● DIRECTIONS:
Below are the records; copy exactly the lines from the first through the one containing "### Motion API", both included, and leave out the pictures.

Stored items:
· · ·

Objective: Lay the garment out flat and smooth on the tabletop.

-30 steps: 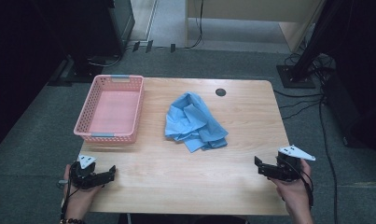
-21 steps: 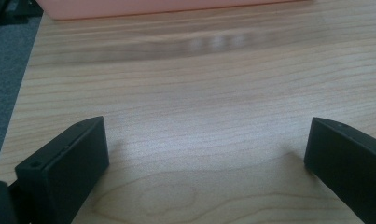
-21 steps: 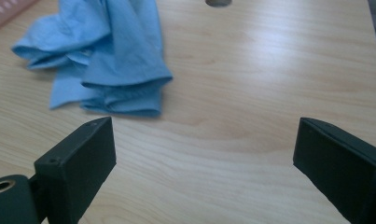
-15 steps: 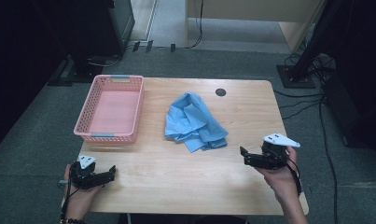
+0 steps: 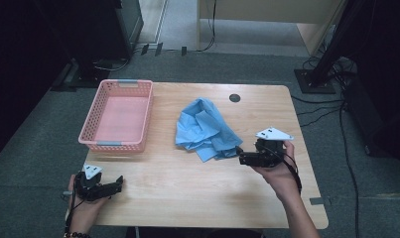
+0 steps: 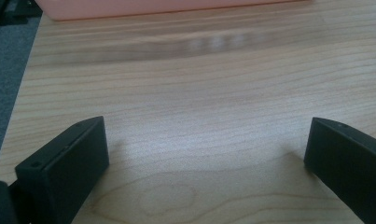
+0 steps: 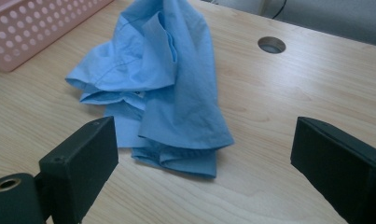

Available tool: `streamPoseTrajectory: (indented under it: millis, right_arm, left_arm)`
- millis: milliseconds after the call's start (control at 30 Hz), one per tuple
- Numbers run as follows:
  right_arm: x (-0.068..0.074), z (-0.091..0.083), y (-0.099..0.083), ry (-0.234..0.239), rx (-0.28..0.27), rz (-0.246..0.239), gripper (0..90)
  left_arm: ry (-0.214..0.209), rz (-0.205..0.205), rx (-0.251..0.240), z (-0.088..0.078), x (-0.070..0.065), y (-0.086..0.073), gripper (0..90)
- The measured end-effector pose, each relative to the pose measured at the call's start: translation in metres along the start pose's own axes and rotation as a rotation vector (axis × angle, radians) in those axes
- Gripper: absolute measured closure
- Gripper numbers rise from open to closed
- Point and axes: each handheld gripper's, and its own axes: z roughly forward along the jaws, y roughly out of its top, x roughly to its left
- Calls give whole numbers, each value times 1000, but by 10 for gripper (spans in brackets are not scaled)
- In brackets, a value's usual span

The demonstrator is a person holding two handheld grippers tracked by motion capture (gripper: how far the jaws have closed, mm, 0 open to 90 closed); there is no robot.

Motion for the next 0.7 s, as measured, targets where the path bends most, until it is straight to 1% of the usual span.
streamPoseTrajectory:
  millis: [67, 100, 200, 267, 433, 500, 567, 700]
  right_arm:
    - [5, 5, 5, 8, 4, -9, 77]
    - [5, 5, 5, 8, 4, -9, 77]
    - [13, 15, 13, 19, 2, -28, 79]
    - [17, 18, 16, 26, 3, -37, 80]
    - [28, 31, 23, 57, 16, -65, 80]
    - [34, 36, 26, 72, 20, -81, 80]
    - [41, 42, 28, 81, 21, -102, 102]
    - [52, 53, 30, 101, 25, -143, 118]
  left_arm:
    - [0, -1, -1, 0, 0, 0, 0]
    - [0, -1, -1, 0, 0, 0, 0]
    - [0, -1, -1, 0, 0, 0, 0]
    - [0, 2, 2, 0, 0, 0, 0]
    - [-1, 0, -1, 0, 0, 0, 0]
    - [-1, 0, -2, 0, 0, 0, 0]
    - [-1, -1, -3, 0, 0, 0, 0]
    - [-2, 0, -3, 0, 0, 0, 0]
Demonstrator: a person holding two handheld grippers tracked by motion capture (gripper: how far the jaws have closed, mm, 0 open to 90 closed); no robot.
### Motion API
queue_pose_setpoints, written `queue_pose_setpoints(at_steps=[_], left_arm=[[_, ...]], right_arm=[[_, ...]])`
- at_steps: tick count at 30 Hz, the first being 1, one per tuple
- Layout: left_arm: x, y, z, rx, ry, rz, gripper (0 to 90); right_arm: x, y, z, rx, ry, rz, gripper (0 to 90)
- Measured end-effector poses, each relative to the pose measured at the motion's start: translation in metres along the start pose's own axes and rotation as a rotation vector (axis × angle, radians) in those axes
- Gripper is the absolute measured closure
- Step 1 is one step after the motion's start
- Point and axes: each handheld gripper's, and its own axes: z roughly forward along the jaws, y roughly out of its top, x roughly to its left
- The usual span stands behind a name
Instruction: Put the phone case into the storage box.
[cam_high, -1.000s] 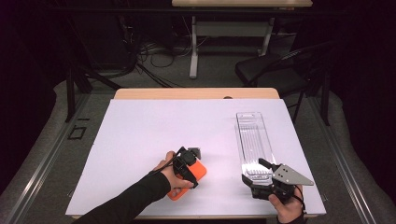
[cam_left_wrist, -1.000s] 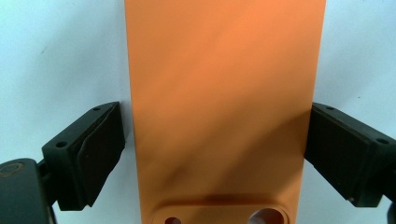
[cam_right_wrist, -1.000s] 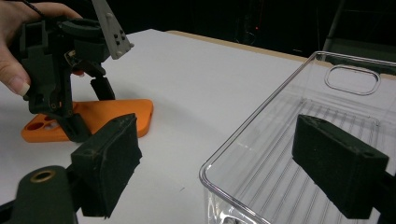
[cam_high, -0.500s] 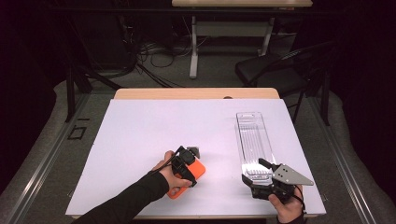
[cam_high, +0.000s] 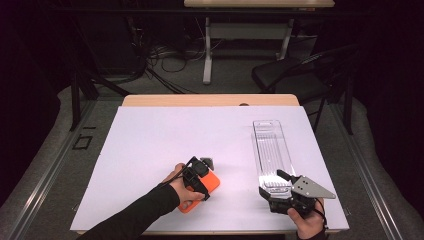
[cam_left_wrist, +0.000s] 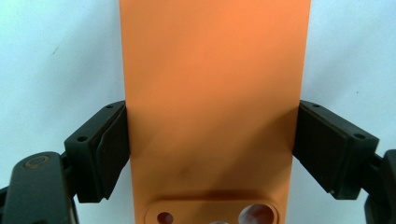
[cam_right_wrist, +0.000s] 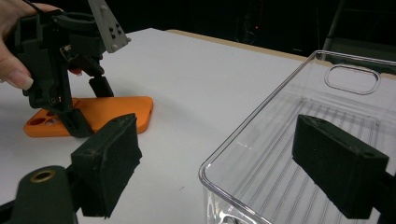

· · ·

● TASK RESPONSE:
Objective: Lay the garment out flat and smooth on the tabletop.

-30 steps: 
-21 steps: 
-21 steps: 
-15 steps: 
+0 steps: 
+0 steps: 
+0 steps: 

Available tool: `streamPoseTrajectory: (indented under it: millis, right_arm, left_arm)`
- millis: milliseconds after the call's start (control at 30 Hz), one per tuple
- Numbers run as follows:
  right_arm: x (-0.068..0.074), z (-0.091..0.083), y (-0.099..0.083), ry (-0.234..0.239), rx (-0.28..0.27), rz (-0.246..0.239), gripper (0..90)
  left_arm: ry (-0.214..0.209), rz (-0.205..0.205), rx (-0.251..0.240), z (-0.088..0.078), x (-0.070..0.065), y (-0.086..0.073), gripper (0..90)
- The measured end-effector pose, each relative to the pose measured at the call's start: translation in metres along the start pose's own axes and rotation as a rotation vector (axis × angle, radians) in those axes
- Gripper: absolute measured closure
- Gripper numbers rise from open to closed
- Point and axes: each handheld gripper's, and its own axes: z roughly forward along the jaws, y roughly out of its top, x roughly to its left
- Calls give whole numbers, each value times 1000, but by 10 for gripper (spans in brackets are not scaled)
- In brackets, a value's usual span

The demonstrator is a person holding two handheld grippers tracked by motion capture (gripper: how far the jaws have closed, mm, 0 open to 90 closed); there is no robot.

Motion for the next 0.7 s, as measured, targets where the path bends most, until it is straight to 1% of the usual span.
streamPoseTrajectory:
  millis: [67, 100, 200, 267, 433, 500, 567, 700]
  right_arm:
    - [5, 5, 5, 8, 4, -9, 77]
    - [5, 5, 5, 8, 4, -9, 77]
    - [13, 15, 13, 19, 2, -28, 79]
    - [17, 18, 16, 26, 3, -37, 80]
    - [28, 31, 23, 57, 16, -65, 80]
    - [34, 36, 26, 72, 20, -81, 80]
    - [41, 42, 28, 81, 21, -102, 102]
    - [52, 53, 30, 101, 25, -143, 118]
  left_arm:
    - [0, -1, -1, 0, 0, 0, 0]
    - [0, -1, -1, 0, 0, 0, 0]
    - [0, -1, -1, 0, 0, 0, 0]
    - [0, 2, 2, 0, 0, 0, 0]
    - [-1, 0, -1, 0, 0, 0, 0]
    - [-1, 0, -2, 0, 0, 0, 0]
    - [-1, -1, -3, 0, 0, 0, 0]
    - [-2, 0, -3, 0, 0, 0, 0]
Demonstrator: a person holding two handheld grippers tracked by motion capture (gripper: how far the jaws have closed, mm, 0 open to 90 closed); no robot.
### Motion API

Exercise complete, with nothing further to add.